About this task — The answer is every line in the data below that contains the word "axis".

[Data extracted from a collection]
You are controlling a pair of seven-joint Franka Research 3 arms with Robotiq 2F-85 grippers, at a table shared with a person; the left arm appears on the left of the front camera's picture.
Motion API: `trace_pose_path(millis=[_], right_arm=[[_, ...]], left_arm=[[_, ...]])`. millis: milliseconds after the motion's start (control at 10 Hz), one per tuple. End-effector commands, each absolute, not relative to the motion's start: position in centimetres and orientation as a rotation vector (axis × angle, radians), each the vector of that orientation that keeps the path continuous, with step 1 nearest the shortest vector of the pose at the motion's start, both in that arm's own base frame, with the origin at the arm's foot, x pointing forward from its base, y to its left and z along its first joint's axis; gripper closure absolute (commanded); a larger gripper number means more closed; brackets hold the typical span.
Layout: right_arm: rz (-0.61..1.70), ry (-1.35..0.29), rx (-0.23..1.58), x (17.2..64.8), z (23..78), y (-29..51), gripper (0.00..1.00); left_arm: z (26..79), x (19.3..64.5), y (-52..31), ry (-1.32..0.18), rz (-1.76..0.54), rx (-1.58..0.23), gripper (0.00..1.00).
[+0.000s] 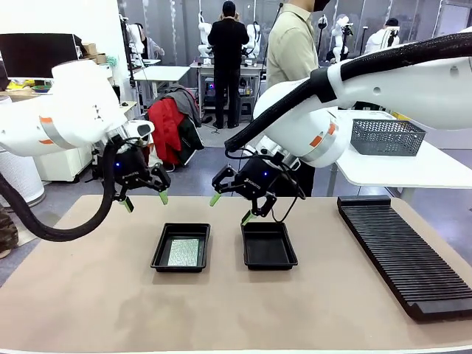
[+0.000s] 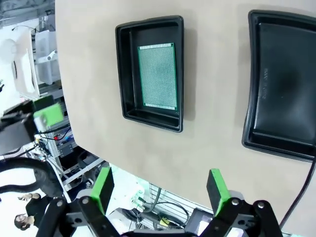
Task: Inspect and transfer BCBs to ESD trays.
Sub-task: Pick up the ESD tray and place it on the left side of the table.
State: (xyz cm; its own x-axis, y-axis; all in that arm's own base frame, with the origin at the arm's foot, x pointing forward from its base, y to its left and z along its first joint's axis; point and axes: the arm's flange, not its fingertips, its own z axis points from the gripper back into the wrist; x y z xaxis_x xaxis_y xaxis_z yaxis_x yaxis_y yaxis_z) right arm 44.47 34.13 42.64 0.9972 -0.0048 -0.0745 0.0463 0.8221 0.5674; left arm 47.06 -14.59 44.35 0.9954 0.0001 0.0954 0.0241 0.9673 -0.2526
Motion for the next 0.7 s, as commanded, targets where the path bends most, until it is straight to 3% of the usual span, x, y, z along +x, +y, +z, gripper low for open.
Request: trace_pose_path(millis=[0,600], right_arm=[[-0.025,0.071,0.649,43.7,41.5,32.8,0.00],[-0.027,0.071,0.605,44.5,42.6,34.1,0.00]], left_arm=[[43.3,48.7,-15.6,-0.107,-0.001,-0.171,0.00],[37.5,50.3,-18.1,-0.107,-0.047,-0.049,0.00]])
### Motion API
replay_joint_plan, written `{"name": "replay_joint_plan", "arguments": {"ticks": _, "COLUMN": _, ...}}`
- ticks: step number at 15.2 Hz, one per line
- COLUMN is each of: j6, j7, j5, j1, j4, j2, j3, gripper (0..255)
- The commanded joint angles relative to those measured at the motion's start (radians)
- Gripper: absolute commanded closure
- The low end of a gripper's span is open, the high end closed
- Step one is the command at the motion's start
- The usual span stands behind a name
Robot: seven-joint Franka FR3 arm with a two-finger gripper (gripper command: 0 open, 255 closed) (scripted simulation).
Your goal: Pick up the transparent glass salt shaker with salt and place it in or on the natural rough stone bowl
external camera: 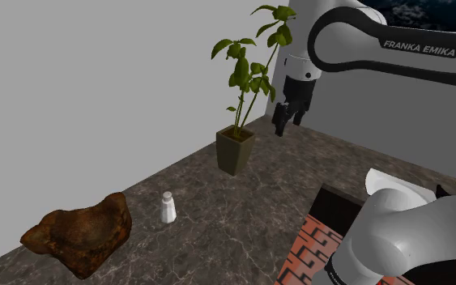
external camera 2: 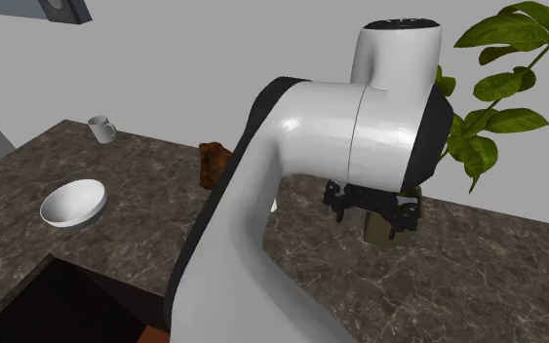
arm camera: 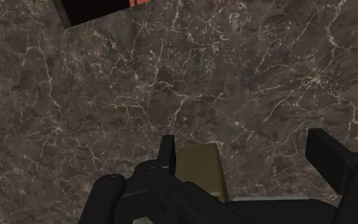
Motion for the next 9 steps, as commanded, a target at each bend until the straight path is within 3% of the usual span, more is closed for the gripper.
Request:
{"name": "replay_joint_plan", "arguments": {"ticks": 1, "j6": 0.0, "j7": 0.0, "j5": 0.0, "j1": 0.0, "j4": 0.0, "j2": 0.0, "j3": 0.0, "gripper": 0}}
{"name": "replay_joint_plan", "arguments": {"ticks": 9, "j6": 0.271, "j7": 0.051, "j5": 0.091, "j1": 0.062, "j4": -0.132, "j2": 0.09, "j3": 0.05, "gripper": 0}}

Result of this task —
Motion API: `trace_pose_path(millis=[_], right_arm=[[_, ...]], left_arm=[[_, ...]])`. millis: milliseconds after the motion's start (control at 10 Hz), one per tuple. End-effector commands, each absolute, not relative to the motion's start: position in centimetres and orientation as a rotation vector (axis × angle, radians), each the vector of that orientation that keeps the path continuous, with step 1 nearest the shortest vector of the pose at the motion's start, both in that arm's own base frame, with the origin at the arm's foot, x pointing forward from its base, y to its left and z along its first joint's axis; gripper closure absolute (commanded); a larger gripper number means more closed; brackets hold the typical span.
State: (xyz cm; its own x-axis, y-axis; all in that arm's own base frame, with the origin at the arm's foot, x pointing forward from its base, y to its left and z along its first joint's axis; point and axes: the arm's flange, not its fingertips, its own z axis points from the gripper back into the wrist; x y z xaxis_x xaxis_y xaxis_z yaxis_x yaxis_y yaxis_z) right arm 44.47 34.13 42.64 0.9972 -0.0048 -0.0745 0.0463 0.8221 0.5674; left arm 47.06 -14.59 44.35 0.9954 0.0001 0.0954 0.0241 0.9673 -0.2526

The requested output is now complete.